Retype the data in its entirety, with no word changed.
----
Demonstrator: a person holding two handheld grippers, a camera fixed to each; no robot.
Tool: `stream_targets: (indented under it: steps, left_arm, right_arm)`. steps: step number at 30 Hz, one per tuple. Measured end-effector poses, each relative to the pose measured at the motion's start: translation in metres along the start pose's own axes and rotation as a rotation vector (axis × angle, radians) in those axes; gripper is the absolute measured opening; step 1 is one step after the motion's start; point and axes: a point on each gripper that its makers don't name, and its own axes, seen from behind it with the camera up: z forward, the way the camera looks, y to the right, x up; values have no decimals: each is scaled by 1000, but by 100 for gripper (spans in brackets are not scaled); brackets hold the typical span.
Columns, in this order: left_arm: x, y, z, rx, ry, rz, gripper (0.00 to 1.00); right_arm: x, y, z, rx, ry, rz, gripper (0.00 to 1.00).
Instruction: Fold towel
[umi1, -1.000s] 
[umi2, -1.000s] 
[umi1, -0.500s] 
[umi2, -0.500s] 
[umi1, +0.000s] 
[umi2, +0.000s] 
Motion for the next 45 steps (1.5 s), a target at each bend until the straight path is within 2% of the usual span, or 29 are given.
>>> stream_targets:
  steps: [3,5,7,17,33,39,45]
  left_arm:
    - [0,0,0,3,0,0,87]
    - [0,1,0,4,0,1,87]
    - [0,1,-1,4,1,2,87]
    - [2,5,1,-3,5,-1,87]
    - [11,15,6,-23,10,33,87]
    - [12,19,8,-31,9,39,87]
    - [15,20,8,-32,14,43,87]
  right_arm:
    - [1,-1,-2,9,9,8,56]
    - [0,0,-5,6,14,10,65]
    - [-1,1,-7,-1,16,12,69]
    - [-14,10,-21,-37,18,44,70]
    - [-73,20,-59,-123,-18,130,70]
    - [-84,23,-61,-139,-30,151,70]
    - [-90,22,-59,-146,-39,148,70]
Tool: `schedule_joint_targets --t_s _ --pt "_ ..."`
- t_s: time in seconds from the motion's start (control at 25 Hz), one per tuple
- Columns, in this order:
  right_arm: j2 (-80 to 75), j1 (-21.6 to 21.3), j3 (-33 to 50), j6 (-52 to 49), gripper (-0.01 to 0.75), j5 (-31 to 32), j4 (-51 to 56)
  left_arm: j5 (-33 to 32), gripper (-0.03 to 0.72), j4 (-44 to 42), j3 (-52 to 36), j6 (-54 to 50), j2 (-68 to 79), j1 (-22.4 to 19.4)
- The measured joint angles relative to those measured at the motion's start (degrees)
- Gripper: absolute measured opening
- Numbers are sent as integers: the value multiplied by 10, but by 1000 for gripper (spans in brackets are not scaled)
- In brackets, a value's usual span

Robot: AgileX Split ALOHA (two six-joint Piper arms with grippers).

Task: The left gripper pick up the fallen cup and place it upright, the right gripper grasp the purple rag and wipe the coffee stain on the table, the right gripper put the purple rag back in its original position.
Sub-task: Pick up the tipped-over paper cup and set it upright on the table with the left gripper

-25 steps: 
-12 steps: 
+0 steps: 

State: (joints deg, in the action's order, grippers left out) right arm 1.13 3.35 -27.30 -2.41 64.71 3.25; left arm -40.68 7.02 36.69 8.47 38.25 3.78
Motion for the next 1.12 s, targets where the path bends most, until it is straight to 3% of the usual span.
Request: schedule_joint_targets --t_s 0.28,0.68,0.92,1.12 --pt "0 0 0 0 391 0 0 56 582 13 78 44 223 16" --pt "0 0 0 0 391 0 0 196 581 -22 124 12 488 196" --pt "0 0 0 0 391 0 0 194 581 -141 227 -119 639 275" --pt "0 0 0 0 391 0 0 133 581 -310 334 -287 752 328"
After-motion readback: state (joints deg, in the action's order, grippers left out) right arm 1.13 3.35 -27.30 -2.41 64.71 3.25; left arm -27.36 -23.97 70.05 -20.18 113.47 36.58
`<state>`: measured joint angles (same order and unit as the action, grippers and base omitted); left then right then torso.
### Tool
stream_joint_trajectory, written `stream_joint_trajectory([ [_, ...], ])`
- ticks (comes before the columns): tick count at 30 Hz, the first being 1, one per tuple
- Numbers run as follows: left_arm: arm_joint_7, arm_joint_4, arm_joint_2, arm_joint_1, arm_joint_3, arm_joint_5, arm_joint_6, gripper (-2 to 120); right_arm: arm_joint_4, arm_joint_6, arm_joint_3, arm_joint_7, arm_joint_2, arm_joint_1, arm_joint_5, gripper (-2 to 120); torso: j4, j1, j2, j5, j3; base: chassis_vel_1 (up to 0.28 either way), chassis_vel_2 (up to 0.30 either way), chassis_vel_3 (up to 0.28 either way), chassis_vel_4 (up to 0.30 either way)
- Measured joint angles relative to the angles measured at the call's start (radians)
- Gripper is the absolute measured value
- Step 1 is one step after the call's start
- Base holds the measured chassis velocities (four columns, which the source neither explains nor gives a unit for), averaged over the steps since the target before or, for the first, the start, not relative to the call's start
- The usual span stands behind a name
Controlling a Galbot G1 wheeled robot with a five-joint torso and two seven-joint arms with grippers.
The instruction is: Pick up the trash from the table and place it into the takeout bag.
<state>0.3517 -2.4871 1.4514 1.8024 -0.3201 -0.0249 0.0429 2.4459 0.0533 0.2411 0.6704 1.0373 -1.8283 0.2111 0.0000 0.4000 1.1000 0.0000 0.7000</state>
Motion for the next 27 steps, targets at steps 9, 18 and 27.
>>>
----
REPLY:
Demonstrator: a person holding two handheld grippers, a camera fixed to each; no robot.
Tool: `stream_targets: (indented under it: steps, left_arm, right_arm)`. steps: step number at 30 Hz, one per tuple. Measured end-effector poses, each relative to the pose measured at the motion's start: translation in metres along the start pose's own axes and rotation as a rotation vector (axis × angle, radians) in those axes; gripper is the absolute measured opening; step 1 is one step after the motion's start; point and axes: a point on each gripper that its makers don't name, and its own axes, seen from behind it with the camera up: z forward, the way the camera looks, y to the right, x up; values have no decimals: each is scaled by 1000, but by 100 for gripper (spans in brackets are not scaled); brackets hold the typical span.
Columns, in this order: left_arm: x, y, z, rx, ry, rz, gripper (0.00 to 1.00); right_arm: x, y, z, rx, ry, rz, gripper (0.00 to 1.00).
Instruction: Fold towel
[umi1, -1.000s] 
[umi2, -1.000s] 
[umi1, -0.500s] 
[umi2, -0.500s] 
[umi1, +0.000s] 
[umi2, +0.000s] 
Motion for the next 45 steps (1.5 s), a target at each bend until the straight path is within 2% of the usual span, or 29 are given.
>>> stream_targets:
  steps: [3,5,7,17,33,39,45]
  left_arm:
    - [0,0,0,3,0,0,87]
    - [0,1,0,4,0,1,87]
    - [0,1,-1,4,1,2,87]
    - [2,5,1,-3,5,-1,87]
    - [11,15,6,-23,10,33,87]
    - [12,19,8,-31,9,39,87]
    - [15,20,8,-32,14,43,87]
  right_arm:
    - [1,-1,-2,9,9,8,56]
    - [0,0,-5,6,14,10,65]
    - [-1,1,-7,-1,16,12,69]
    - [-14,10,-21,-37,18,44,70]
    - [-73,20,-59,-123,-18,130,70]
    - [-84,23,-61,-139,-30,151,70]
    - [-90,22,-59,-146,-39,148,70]
Tool: `schedule_joint_targets --t_s _ --pt "_ ..."`
- t_s: time in seconds from the motion's start (control at 25 Hz), one per tuple
- Columns, in this order:
  right_arm: j2 (-80 to 75), j1 (-21.6 to 21.3), j3 (-33 to 50), j6 (-52 to 49), gripper (-0.01 to 0.75), j5 (-31 to 32), j4 (-51 to 56)
  left_arm: j5 (-33 to 32), gripper (-0.03 to 0.72), j4 (-44 to 42), j3 (-52 to 36), j6 (-54 to 50), j2 (-68 to 79), j1 (-22.4 to 19.4)
- The measured joint angles relative to those measured at the motion's start (degrees)
- Gripper: absolute measured opening
- Numbers are sent as integers: the value multiplied by 10, but by 1000 for gripper (spans in brackets are not scaled)
- In brackets, a value's usual span

Robot: AgileX Split ALOHA (two six-joint Piper arms with grippers).

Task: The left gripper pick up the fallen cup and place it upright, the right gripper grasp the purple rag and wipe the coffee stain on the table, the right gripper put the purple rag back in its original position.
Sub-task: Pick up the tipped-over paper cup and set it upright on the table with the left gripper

-25 steps: 
-12 steps: 
+0 steps: 

State: (joints deg, in the action's order, grippers left out) right arm 1.13 3.35 -27.30 -2.41 64.71 3.25; left arm -40.68 7.02 36.69 8.47 38.25 3.78
Motion for the next 1.12 s, targets where the path bends most, until it is straight to 3% of the usual span.
Request: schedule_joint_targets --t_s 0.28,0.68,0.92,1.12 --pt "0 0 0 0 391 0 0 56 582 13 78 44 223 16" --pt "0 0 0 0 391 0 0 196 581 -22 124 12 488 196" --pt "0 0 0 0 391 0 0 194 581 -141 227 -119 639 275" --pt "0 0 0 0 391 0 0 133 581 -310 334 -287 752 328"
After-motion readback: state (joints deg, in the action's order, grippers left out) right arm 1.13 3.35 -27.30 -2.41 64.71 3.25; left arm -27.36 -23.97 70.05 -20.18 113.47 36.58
`<state>`: measured joint angles (same order and unit as the action, grippers and base omitted); left then right then torso.
### Tool
stream_joint_trajectory, written `stream_joint_trajectory([ [_, ...], ])`
- ticks (comes before the columns): tick count at 30 Hz, the first being 1, one per tuple
- Numbers run as follows: left_arm: arm_joint_7, arm_joint_4, arm_joint_2, arm_joint_1, arm_joint_3, arm_joint_5, arm_joint_6, gripper (-2 to 120); right_arm: arm_joint_4, arm_joint_6, arm_joint_3, arm_joint_7, arm_joint_2, arm_joint_1, arm_joint_5, gripper (-2 to 120); torso: j4, j1, j2, j5, j3; base: chassis_vel_1 (up to 0.28 either way), chassis_vel_2 (up to 0.30 either way), chassis_vel_3 (up to 0.28 either way), chassis_vel_4 (up to 0.30 either way)
- Measured joint angles relative to the angles measured at the call's start (radians)
- Gripper is the absolute measured value
- Step 1 is one step after the call's start
- Base holds the measured chassis velocities (four columns, which the source neither explains nor gives a unit for), averaged over the steps since the target before or, for the first, the start, not relative to the call's start
- The usual span stands behind a name
Controlling a Galbot G1 wheeled robot with a five-joint torso and two seven-joint arms with grippers.
The instruction is: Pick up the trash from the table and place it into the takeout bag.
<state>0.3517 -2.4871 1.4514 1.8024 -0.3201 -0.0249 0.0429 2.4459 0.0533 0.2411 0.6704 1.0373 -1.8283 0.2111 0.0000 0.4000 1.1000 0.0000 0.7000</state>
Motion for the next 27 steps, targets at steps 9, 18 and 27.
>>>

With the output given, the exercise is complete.